Still, as a loyal and unfortunately resident, Allahabadi, I must affirm that “Allahabad” was always an imagined place — an imaginary homeland, to coin a phrase. The national headquarters of the Indian National Congress, Allahabad was the capital of the India that was as yet “unfree”. As such, “Allahabad” was the name of an aspiration to independent, secular, cosmopolitan modernity, that is a fiction. A hope, a sensibility.

But so is “Prayagraj” a fiction, an imaginary place. Of course, there is a perfectly real, tangible Prayagraj, and it is a fine, convenient train. But the “Prayagraj” that seeks to replace “Allahabad” is a fiction; and, unlike the name Allahabad, which was a generous, enlightened fiction, this is a pernicious, hurtful fiction. “Allahabad” was a fictional place of secular urbanity — the sort of place that ambitious young men like Dharamvir Bharati for instance, came to, to acquire cosmopolitan urbanity. People who read books — unlike people who talk about culture in khaki shorts — might recall his novel Gunaahon ka Devta — and similar works by many other writers. The corresponding fiction of “Prayagraj” is Pandanagari Prayag, bathed in the odour of Brahminical sanctity, in which grubby, grabby pandas prey on the desperate and poor people who come to the confluence to fulfil traditional rituals. At its finest, it is a fantasy of an imagined monkish time, in which learned rishis sought, and reliably failed, to evade the attentions of lascivious apsaras. The semi-literate chuttiyadharis of the heartland, suitably turned out with the dabs and daubs of their upper-caste status, derive a curious gratification from these symbolic references to that vaunted, largely invented past. This is, necessarily, a past before history, and its manifold pollutions.

Not surprisingly, the dominant colour of this fantasy is saffron, sadhu-bhagwa. I am reminded of a little doggerel associated with a particular point on the old Allahabad-Banaras road: Bairagiya nala julum jor/ Janh sadhu bhes mein basein chor/ Jab tabla baaje dheen-dheen/ Tab ek-ek par teen-teen.

Traditionally saffron, sadhu-bhes, has been the preferred disguise of crooks. And while I would not go so far as to say that all those who don saffron are crooks, it is certainly true that if a crook wants a working disguise in today’s India, saffron is a pretty good choice, right? Just read the literature of the early 20th century, before we became sanctimonious hypocrites, too timid to call out the racket of baba-baazi, despite the colourful rapist babas who adorn our daily newspapers.

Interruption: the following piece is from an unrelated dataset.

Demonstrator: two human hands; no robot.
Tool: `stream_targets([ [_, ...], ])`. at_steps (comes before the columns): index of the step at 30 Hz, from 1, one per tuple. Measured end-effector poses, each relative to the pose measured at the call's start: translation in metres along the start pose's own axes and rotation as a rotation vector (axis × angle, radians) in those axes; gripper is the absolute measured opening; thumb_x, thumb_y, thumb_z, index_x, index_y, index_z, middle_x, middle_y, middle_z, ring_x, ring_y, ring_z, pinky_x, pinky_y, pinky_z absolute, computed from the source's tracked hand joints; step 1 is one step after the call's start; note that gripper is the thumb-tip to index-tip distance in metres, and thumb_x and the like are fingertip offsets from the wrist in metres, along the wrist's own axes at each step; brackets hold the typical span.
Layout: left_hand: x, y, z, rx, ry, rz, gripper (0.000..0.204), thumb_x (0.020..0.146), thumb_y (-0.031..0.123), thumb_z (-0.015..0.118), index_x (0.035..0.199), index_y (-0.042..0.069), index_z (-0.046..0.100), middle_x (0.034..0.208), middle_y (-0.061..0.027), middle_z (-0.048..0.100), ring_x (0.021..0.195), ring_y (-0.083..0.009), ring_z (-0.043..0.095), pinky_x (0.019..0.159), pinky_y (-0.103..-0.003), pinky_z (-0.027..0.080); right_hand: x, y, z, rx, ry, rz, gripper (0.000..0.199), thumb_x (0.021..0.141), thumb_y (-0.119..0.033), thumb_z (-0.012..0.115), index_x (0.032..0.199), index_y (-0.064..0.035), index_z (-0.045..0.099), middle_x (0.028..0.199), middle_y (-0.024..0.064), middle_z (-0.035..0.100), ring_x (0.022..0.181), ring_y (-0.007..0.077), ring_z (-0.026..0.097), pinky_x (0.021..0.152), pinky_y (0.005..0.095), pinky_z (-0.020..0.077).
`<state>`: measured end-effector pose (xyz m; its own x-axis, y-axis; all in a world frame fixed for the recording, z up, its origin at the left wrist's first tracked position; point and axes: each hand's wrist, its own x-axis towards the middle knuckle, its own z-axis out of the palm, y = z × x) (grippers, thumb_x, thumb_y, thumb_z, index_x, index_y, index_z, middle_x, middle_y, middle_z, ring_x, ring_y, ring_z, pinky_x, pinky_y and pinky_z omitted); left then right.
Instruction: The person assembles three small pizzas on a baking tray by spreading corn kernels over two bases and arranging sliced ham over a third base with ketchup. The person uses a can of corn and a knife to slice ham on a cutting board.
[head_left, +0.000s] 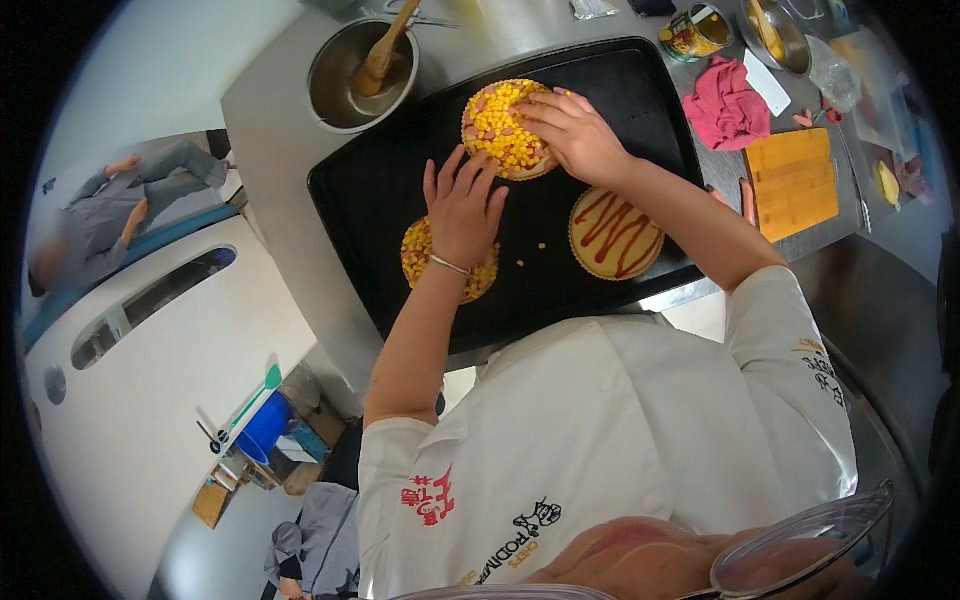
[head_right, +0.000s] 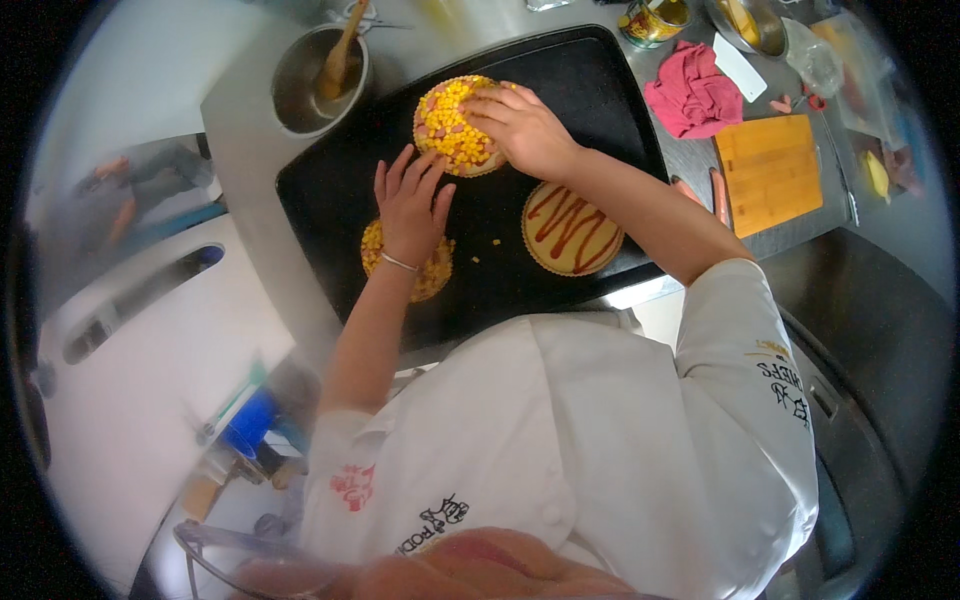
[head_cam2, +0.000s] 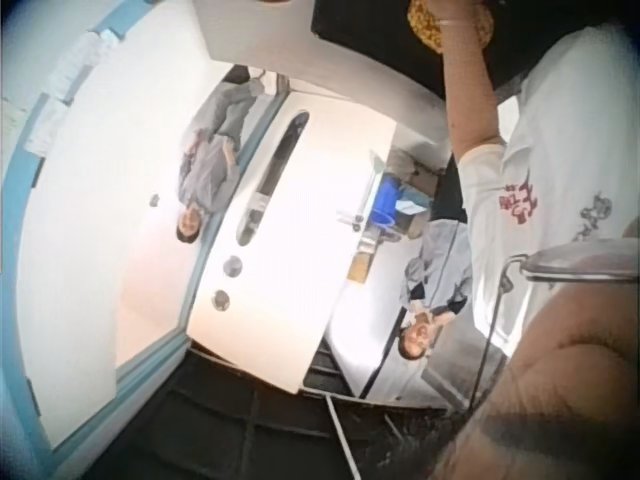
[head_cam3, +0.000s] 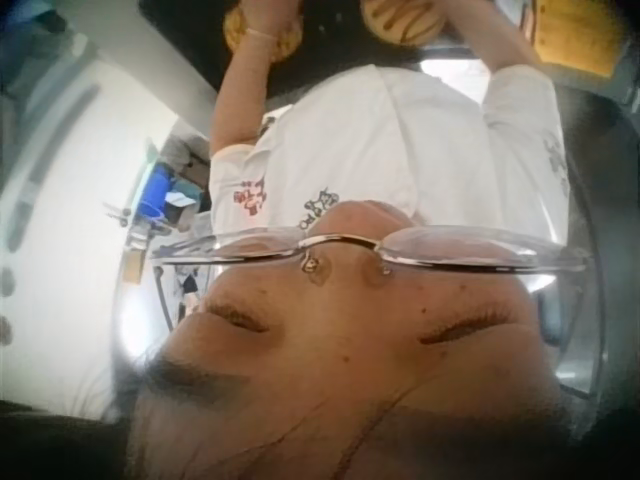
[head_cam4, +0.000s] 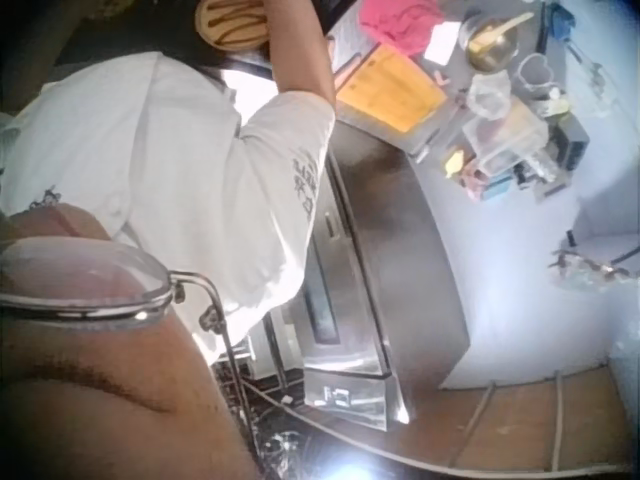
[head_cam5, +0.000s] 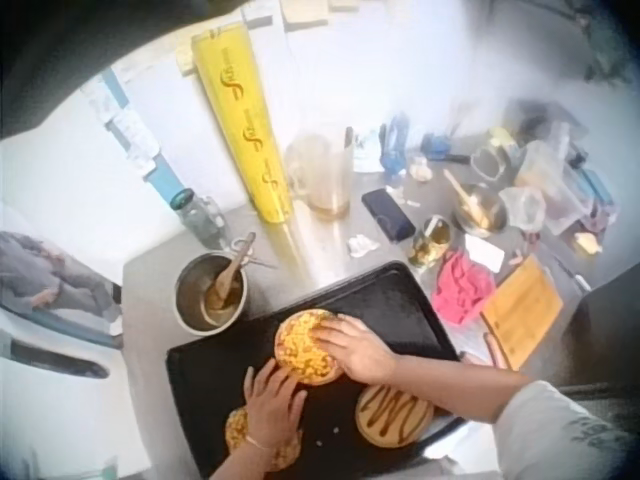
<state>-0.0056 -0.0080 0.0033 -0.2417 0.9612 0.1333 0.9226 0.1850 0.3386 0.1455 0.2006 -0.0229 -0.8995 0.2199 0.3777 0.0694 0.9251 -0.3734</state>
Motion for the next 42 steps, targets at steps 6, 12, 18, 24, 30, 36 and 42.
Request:
stream_targets([
  [6, 0.004, -0.010, 0.005, 0.084, 0.017, -0.052, 0.043, 0.096, 0.025, 0.068, 0.136, 0.010, 0.063, 0.147, -0.0046, 0.054, 0.145, -0.0293, 0.039, 0.122, -0.056, 0.023, 0.018, -0.016, 0.025, 0.023, -0.064, 0.013, 0.038, 0.095, -0.023, 0.068, 0.128, -0.0055, 0.068, 0.137, 0.0072, 0.063, 0.138, 0.0270, 0.048, 0.119, 0.0496, 0.0320],
  [12, -0.002, -0.013, 0.004, 0.046, 0.031, -0.071, 0.042, 0.097, 0.024, 0.067, 0.136, 0.010, 0.063, 0.147, -0.0037, 0.056, 0.146, -0.0288, 0.039, 0.123, -0.055, 0.023, 0.026, -0.036, 0.029, 0.014, -0.143, -0.060, 0.037, 0.097, -0.026, 0.065, 0.130, -0.0097, 0.069, 0.137, 0.0049, 0.063, 0.139, 0.0238, 0.047, 0.119, 0.0462, 0.0314],
  [18, -0.001, -0.019, 0.003, 0.051, 0.006, -0.039, 0.037, 0.097, 0.021, 0.066, 0.133, 0.011, 0.066, 0.144, -0.0032, 0.058, 0.144, -0.0288, 0.041, 0.123, -0.054, 0.023, 0.029, -0.036, 0.033, 0.052, -0.087, -0.076, 0.033, 0.094, -0.021, 0.066, 0.124, -0.0079, 0.071, 0.133, 0.0047, 0.065, 0.135, 0.0242, 0.051, 0.118, 0.0473, 0.0330],
  [24, 0.005, -0.023, 0.000, 0.022, 0.088, -0.036, 0.033, 0.093, 0.021, 0.069, 0.124, 0.010, 0.069, 0.139, -0.0024, 0.060, 0.141, -0.0288, 0.044, 0.121, -0.053, 0.027, 0.024, -0.027, 0.026, 0.056, -0.018, -0.020, 0.035, 0.091, -0.016, 0.069, 0.124, -0.0076, 0.071, 0.133, 0.0043, 0.065, 0.135, 0.0247, 0.050, 0.116, 0.0490, 0.0357],
  [30, 0.013, -0.024, 0.007, 0.048, 0.067, 0.003, 0.036, 0.094, 0.023, 0.068, 0.129, 0.012, 0.066, 0.142, -0.0015, 0.057, 0.142, -0.0279, 0.043, 0.121, -0.053, 0.027, 0.010, -0.020, 0.021, 0.048, -0.122, -0.057, 0.034, 0.094, -0.019, 0.067, 0.126, -0.0079, 0.069, 0.140, 0.0069, 0.061, 0.139, 0.0257, 0.048, 0.119, 0.0488, 0.0321],
  [36, 0.007, -0.023, 0.005, 0.084, -0.022, 0.041, 0.039, 0.094, 0.024, 0.069, 0.132, 0.016, 0.066, 0.144, -0.0012, 0.055, 0.143, -0.0268, 0.041, 0.121, -0.054, 0.026, 0.001, -0.013, 0.012, -0.018, -0.206, -0.065, 0.043, 0.095, -0.026, 0.068, 0.134, -0.0085, 0.064, 0.145, 0.0089, 0.057, 0.141, 0.0265, 0.046, 0.120, 0.0475, 0.0314],
  [42, 0.003, -0.022, 0.004, 0.061, -0.032, 0.087, 0.042, 0.093, 0.025, 0.071, 0.133, 0.017, 0.066, 0.142, -0.0020, 0.055, 0.144, -0.0265, 0.041, 0.122, -0.054, 0.026, -0.020, -0.028, 0.003, 0.080, -0.359, -0.087, 0.053, 0.089, -0.022, 0.076, 0.138, -0.0098, 0.060, 0.150, 0.0070, 0.052, 0.146, 0.0259, 0.041, 0.124, 0.0497, 0.0270],
])
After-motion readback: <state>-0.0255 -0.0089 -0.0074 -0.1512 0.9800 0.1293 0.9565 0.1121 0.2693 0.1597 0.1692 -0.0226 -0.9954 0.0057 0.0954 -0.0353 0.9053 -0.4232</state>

Still, going by the current standards of nastiness — when eight-year old girls can be raped and murdered, and the rapists garner social acclaim; in which boys of nine and 10 can have their heads smashed for no apparent reason other than the fact that they happened to be wearing the wrong kind of cap — this name-changing business is relatively innocent. After all, if the complex and daunting business of governance can be reduced to mere name-changing, all that is required is a few pots of paint — Gurgaon-Gurugram, Simla-Shyamala, Agra-Agastyapuri — why, governance is easy, easy-peasy!

But perhaps there is a deeper message in this obsession with changing names. After all, it is not as if, after four years and more, this regime, backed by a majority, can claim any great achievements. As for governance, they have done little more than rename the existing schemes and programmes of the previous government — when in doubt, “Atal” it! Making anything isn’t quite their style. But destruction is. And, come to think of it, even the renaming of “Allahabad” as “Prayagraj” feels like a demolition. The first was a pleasant, generous fiction, which inspired people to become better than they might have been otherwise; the other is a pernicious, hurtful one, which merely frees vicious people to channel their inner bhakt.

Welcome to the past — as future!

PS: I would like to dedicate this piece on Allahabad, lately deceased, to my friend KC, also lately deceased, who was an embodiment of the local tradition of prickly self-respect.